Склонившись над примусом, я выдрал из бороды и усов кусочки льда и постарался побыстрее раздеться. Очистив щеткой куртку и брюки от снега, сложил их в нейлоновый мешок, заменяющий мне подушку, и, подвесив маклаки на специальных крючках к потолку палатки, уселся поудобнее на спальном мешке — я был готов к ужину. На этот раз Уилл приготовил некое подобие плова — отварной рис с пеммиканом. Для придания остроты этому в общем-то пресному блюду я решил полить его огнеопасным чилийским красным соусом, за что и был тут же наказан — соус, в нормальных условиях достаточно густой, сейчас внезапно вылился в мою миску огненной красной рекой (баночка с ним стояла у примуса и нагрелась). В результате плов можно было принимать только с принудительным охлаждением рта, но мой аппетит позволил мне справиться и с этой непростой задачей.
Тридцатого и тридцать первого продолжили движение по шельфовому леднику Ларсена километрах в двадцати от гор, прикрывающих нас от циклонов и приносящие непогоду западных ветров; температура — от минус 15 до минус 25 градусов, ветер в основном северо-восточного и восточного направлений. По вечерам мы видели, как тяжелые облака наползали с запада на вершины гор, но какая-то невидимая сила мешала им перевалить это препятствие, и, как будто подчиняясь этой силе, казалось, в самый критический момент бурлящая, грозящая вырваться наружу пена облаков безвольно оседала, откатывалась назад, и только отдельные вырвавшиеся вперед хлопья ее сползали в ущелья и вываливались на ледник серыми, сморщенными, потерявшими форму языками.

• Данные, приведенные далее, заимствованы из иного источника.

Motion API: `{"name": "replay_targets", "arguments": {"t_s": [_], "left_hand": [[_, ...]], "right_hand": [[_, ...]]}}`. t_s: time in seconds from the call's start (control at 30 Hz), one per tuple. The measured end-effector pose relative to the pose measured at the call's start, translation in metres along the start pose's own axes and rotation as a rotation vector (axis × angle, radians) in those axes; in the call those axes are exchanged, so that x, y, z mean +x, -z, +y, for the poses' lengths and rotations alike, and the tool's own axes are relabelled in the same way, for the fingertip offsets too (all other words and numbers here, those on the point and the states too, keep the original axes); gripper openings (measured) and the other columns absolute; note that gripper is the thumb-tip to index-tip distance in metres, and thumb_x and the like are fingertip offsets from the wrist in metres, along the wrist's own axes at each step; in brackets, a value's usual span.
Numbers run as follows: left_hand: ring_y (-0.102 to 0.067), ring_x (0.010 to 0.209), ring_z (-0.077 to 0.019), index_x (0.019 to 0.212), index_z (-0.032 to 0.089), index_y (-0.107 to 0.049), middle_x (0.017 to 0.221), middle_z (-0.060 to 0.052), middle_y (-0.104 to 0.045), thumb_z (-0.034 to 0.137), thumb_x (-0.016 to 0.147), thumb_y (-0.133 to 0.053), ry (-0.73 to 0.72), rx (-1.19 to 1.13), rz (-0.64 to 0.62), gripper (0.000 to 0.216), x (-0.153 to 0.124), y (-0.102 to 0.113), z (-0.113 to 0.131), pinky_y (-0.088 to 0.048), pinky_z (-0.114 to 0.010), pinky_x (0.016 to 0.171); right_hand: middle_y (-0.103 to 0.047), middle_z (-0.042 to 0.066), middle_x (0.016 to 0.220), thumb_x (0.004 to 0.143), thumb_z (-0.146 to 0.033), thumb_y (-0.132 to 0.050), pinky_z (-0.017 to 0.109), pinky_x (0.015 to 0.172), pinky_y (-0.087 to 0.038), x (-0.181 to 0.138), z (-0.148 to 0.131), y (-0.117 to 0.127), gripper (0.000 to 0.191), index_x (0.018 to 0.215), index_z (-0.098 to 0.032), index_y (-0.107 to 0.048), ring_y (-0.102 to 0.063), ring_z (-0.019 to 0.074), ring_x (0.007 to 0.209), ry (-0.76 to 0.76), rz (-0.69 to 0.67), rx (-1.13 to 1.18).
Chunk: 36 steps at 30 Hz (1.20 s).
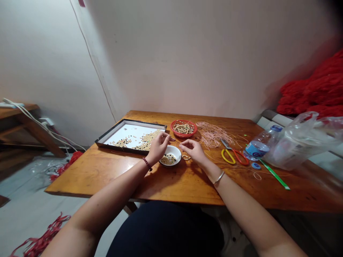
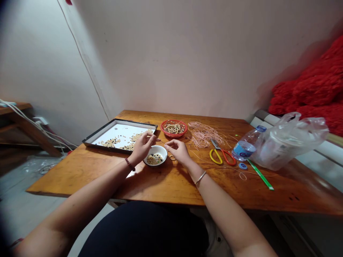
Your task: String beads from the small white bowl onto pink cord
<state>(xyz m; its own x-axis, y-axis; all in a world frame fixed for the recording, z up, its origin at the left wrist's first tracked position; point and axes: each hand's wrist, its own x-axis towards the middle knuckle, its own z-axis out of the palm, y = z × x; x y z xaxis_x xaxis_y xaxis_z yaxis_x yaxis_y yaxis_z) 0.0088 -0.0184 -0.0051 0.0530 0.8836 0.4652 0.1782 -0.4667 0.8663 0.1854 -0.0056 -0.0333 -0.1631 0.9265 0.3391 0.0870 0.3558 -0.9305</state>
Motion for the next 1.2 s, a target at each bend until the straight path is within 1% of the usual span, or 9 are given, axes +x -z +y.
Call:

Кажется, именно тогда Дахо решил испытать себя как лыжник, к великой радости Лорана, волком рыскавшего вокруг в поисках интересного сюжета. Лоран с камерой на плече сел верхом на нарты спиной к собакам, Дахо же, надев лыжи, встал слева от нарт, держа в левой руке лыжную палку, а правой ухватившись за стойку нарт. Бернар с магнитофоном и закрепленным на длинной штанге микрофоном, похожим на покрытый мехом кабачок, расположился справа. По команде «О'кей!» все это неустойчивое сооружение довольно лихо тронулось с места, но уже в следующее мгновение ноги Дахо, не желающие смиряться с этой новой для них обузой в виде лыж, начали отставать. Профессор, не выпускавший стойки нарт из рук, наклонился вперед, и его нетренированное тело приняло странную позу: нечто среднее между позой прыгающего с трамплина лыжника в промежуточной фазе полета и позой копьеметателя в заключительной фазе броска. Когда сила сцепления лыж с поверхностью снега, сравнявшись с силой реакции растянутого пружиной тела профессора, начала превосходить ее, рука Дахо отпустила стойку нарт и он исчез из поля зрения камеры Лорана. Все началось сначала. На этот раз лыжи готовили профессору новый удар. Совершенно неожиданно правая лыжа изменила курс и стремительно двинулась в сторону левой, а та, словно сговорившись с ней, совершила обратный маневр. В результате этого гнусного заговора лыж профессор оказался на четвереньках и вновь прекратил победное поступательное движение. Мало-помалу интервалы времени, в течение которых профессор сохранял подобающее его рангу вертикальное положение, удлинялись, и в конце дня он уже довольно сносно держался за нартами на лыжах, помогая себе в такт палкой. Все мы приветствовали рождение нового, последнего в нашей команде лыжника радостными криками.